Quitting without notice is the ultimate no-no…right? The practice is generally frowned upon, but sometimes it’s your only option. Leaving your job with less than two weeks notice is a big decision to make, so what might the consequences be for your career now and in the future?
When it’s okay to quit without notice
Quitting a job without notice can be a tough decision to make. Sometimes situations in life occur that make it impossible to work: medical issues and family emergencies that become long-term responsibilities. Sometimes a toxic work environment is the reason you need to leave quickly. And in those situations, you have to do what is best for you, on a timeline that works for you. You’re the only one who knows whether or not leaving a position without notice is the right decision.
Will leaving quickly damage your career?
We’ve all been told that quitting a job without notice could do irreparable damage to your career.
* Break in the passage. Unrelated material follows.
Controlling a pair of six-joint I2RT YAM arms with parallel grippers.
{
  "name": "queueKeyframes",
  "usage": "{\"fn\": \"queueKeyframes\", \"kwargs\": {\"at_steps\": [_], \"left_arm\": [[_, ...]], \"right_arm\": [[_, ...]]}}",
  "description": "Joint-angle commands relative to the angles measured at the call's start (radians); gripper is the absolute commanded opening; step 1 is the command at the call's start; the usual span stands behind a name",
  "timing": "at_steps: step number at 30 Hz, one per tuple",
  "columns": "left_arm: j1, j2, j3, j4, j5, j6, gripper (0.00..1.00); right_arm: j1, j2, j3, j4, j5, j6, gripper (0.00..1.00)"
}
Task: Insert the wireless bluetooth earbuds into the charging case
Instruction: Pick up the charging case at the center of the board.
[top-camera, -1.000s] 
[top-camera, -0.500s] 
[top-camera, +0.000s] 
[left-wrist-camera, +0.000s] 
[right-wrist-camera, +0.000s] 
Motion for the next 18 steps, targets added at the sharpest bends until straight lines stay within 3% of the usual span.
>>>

But while leaving without notice is generally frowned upon, it won’t wreck your career or your life.
It can be difficult to ask your employer for a reference down the line if they feel you left them in the lurch. It may also inconvenience your coworkers for a short period of time. But if leaving your job is truly necessary, those are the risks you might have to take.
Before you leave your job without giving notice, be sure to look at your contract, if you have one. Certain contracts might stipulate specific terms under which you’re legally required to give notice. If you are in an industry that frequently relies on contracts and word of mouth, really do consider if you have any options that wouldn’t mean your quitting immediately. You don’t want a reputation for breaking contracts.
How does it affect your coworkers?
No matter how you leave a job, with or without notice, your coworkers will be affected. You know what it’s like when the team is suddenly down a member. There is just more slack to be picked up. If you have to quit your job without notice, it’s likely your coworkers will be asked to cover your duties—and they might not be happy about it. If you feel comfortable doing so, you could let them know about the circumstances surrounding your exit. Your explanation could provide them with some context that encourages empathy.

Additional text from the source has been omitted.